# Task to complete
Look through the listing below, find every line with the string "camera", and copy it.
(Recorded information Opens)
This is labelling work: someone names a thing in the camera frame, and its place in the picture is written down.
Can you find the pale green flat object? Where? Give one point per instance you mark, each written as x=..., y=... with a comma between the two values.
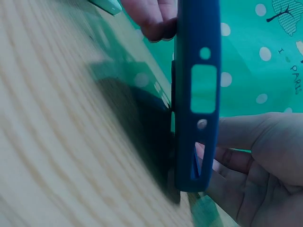
x=107, y=6

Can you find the person's left fingers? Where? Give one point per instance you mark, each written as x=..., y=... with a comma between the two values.
x=154, y=21

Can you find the person's right hand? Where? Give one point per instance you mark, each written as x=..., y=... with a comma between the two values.
x=277, y=170

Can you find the person's left hand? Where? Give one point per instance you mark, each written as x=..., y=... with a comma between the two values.
x=151, y=16

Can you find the blue silicone phone case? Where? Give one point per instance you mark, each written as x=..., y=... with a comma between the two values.
x=182, y=94

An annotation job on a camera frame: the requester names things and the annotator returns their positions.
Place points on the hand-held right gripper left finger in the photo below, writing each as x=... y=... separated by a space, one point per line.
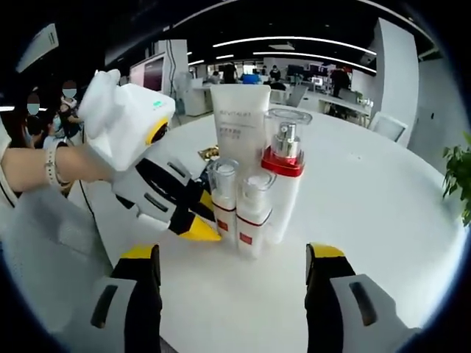
x=143 y=305

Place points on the white chair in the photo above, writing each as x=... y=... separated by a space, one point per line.
x=388 y=127

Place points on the white skincare tube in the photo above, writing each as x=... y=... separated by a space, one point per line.
x=239 y=121

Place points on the person's left hand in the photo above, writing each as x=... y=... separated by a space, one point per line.
x=90 y=165

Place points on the small white translucent box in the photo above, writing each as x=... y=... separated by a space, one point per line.
x=224 y=206

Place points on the potted green plant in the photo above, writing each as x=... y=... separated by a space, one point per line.
x=460 y=176

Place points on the small red-label skincare bottle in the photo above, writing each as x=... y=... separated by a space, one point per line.
x=252 y=220

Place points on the gold skincare sachet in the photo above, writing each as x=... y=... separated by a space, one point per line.
x=209 y=153

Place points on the large red-collared skincare bottle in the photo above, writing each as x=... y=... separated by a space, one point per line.
x=285 y=191

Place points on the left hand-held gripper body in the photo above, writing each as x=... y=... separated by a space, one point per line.
x=125 y=117

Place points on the white wristwatch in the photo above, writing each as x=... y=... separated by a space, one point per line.
x=55 y=165

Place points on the blue box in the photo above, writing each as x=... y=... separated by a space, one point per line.
x=251 y=79

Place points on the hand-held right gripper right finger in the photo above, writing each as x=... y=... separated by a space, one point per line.
x=324 y=305

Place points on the hanging ceiling sign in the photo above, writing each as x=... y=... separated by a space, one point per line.
x=38 y=48

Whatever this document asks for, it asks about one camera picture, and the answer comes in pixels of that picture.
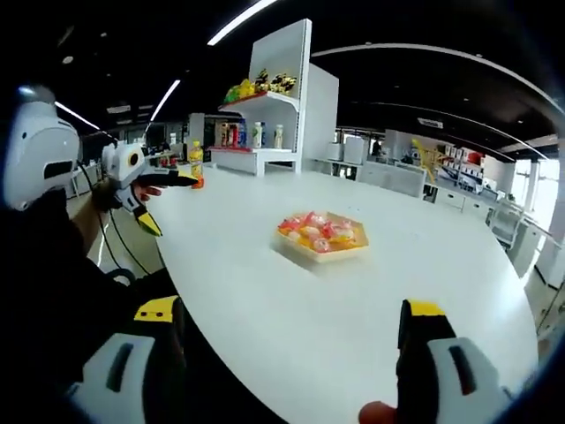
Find person in black shirt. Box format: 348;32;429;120
0;187;186;424

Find yellow green snack bag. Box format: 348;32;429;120
224;78;257;103

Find pile of marshmallows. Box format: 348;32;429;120
277;210;358;254

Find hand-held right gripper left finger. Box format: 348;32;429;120
68;295;187;424

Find person's left hand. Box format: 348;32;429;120
131;183;165;203

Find white mini fridge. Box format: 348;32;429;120
343;136;366;165

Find red snack packages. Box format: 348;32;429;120
215;121;237;149

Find white window side desks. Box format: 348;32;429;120
487;196;557;284

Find row of white red boxes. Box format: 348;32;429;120
441;145;486;173

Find white drawer cabinets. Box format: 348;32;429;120
434;185;491;216

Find person's right hand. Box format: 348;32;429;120
358;400;398;424

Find cream hexagonal bowl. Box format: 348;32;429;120
273;210;371;265

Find white worn device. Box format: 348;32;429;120
4;86;83;212

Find yellow frame structure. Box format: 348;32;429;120
410;137;442;182

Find black wristband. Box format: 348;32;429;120
90;180;118;213

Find orange juice bottle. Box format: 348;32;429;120
188;140;207;190

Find white table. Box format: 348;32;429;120
152;163;540;424

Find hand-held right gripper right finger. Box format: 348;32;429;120
395;299;516;424

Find white display shelf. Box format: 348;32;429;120
207;18;341;177

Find black yellow snack bag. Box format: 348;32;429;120
254;68;273;94
269;72;299;96

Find straight ceiling light strip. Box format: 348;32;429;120
53;100;102;132
148;79;182;123
207;0;279;46

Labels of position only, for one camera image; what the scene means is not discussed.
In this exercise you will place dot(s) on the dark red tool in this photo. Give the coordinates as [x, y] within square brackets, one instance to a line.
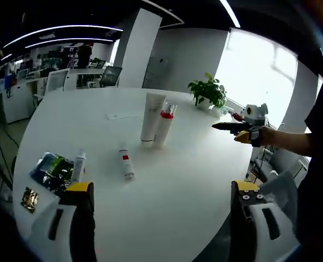
[237, 116]

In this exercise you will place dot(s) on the long light strip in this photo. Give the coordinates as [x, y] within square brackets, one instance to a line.
[63, 27]
[231, 13]
[68, 40]

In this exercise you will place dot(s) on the white skincare tube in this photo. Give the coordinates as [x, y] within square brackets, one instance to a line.
[150, 117]

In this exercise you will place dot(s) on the white skincare pump bottle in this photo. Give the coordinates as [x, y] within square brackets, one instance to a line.
[164, 128]

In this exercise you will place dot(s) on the dark mesh office chair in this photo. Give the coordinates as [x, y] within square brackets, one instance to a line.
[110, 75]

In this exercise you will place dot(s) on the person's right hand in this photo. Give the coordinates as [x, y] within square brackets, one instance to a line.
[267, 136]

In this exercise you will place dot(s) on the small clear skincare bottle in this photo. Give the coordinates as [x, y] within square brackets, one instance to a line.
[77, 169]

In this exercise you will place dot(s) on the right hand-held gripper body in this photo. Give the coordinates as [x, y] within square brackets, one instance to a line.
[259, 114]

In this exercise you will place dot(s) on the potted green plant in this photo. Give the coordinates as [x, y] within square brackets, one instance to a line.
[207, 90]

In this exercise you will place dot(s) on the white socket panel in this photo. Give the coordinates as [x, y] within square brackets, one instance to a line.
[120, 116]

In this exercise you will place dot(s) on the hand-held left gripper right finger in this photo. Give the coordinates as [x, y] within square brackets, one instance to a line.
[257, 234]

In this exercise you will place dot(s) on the slim red-label skincare bottle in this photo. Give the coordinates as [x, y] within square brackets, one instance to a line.
[126, 161]

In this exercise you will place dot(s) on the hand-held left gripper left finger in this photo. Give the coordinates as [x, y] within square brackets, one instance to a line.
[68, 234]

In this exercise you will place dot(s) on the person in black shirt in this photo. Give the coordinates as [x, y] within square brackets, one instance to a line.
[322, 163]

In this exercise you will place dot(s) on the gold foil packet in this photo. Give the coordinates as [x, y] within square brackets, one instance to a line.
[29, 198]

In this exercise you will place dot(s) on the large window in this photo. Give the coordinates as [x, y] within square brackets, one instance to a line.
[254, 71]

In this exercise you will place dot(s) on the white mesh office chair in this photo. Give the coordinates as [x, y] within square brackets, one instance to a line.
[57, 80]

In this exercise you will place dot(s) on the black green sachet packet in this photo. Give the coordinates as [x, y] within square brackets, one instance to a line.
[60, 174]

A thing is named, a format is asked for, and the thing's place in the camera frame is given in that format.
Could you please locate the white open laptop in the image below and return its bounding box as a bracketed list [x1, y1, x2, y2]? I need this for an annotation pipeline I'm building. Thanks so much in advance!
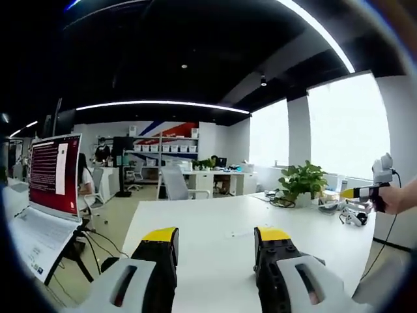
[8, 132, 83, 286]

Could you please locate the person's right hand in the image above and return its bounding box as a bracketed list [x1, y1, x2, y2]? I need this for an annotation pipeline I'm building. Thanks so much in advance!
[373, 185, 404, 216]

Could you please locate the white handheld controller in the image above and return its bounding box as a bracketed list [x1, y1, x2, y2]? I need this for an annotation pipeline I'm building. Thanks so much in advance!
[338, 207, 369, 228]

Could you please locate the green potted plant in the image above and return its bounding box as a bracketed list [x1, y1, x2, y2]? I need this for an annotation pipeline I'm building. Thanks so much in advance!
[278, 159, 329, 209]

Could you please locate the black laptop stand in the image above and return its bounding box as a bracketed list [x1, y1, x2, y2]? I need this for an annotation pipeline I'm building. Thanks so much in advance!
[44, 217, 96, 285]

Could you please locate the white mesh office chair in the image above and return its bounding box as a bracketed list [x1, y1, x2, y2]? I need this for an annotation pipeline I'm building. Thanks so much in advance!
[83, 168, 107, 216]

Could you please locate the grey office chair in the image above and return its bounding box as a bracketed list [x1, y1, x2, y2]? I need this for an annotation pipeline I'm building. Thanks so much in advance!
[157, 165, 211, 201]

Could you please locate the white background desk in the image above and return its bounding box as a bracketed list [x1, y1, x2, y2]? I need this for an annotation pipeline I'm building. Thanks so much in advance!
[181, 168, 259, 199]

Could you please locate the black monitor on floor stand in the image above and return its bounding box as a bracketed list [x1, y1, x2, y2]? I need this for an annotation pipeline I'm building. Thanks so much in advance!
[112, 136, 135, 198]

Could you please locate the small green desk plant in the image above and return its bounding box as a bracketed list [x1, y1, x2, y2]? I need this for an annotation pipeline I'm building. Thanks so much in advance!
[191, 158, 216, 171]

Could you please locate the shelf of white storage bins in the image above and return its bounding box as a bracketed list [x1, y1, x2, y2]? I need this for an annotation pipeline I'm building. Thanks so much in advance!
[127, 125, 200, 167]

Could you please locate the long ceiling strip light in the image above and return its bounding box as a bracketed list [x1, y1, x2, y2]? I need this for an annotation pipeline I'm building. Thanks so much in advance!
[74, 100, 251, 115]
[276, 0, 356, 74]

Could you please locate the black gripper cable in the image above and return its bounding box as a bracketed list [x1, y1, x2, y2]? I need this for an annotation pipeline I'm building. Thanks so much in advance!
[358, 168, 402, 290]

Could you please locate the black coiled cable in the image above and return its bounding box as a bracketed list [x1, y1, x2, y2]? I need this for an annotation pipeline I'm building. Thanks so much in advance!
[264, 192, 296, 209]

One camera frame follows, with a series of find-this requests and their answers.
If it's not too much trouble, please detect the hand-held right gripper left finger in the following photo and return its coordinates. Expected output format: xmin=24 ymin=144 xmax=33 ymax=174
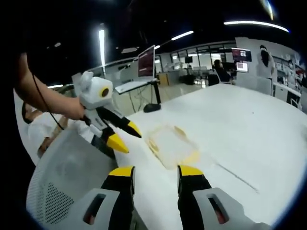
xmin=64 ymin=165 xmax=136 ymax=230

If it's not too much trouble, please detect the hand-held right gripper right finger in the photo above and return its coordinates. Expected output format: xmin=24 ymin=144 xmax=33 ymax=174
xmin=177 ymin=164 xmax=272 ymax=230

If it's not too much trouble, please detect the white standing desk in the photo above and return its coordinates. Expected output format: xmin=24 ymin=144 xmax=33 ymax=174
xmin=115 ymin=80 xmax=162 ymax=106

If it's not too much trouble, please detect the long ceiling light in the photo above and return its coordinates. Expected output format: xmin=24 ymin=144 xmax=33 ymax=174
xmin=223 ymin=20 xmax=290 ymax=34
xmin=171 ymin=30 xmax=194 ymax=41
xmin=98 ymin=29 xmax=106 ymax=70

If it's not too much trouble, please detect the white mesh office chair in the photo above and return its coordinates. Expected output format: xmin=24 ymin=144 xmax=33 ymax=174
xmin=25 ymin=130 xmax=118 ymax=227

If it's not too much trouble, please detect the brown cardboard box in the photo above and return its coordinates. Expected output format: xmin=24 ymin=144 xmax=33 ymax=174
xmin=158 ymin=73 xmax=170 ymax=86

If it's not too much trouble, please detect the large tilted computer monitor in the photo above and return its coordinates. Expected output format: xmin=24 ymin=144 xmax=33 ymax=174
xmin=137 ymin=45 xmax=156 ymax=78

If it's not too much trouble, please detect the white chair back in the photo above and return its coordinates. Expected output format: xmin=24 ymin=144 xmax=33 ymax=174
xmin=255 ymin=77 xmax=273 ymax=97

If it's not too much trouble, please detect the thin black cable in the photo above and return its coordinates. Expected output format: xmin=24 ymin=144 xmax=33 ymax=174
xmin=32 ymin=73 xmax=66 ymax=131

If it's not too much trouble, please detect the wide wall monitor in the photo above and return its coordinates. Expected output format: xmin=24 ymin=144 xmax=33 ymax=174
xmin=231 ymin=47 xmax=251 ymax=61
(Recorded information Closes)
# Exercise output
This is labelling work: someone names a thing in the camera frame, and its place in the picture is written down.
An annotation job on a camera frame: the requester names things and the annotator returns their positions.
Whatever this document asks for, it asks about one camera picture, and the answer comes in pixels of that picture.
Labels of position only, for one camera image; what the scene means is not discussed.
A thing is named, a format is asked for, and the thing's place in the camera frame is given in that format.
One camera frame follows, with a series of find-this requests and their answers.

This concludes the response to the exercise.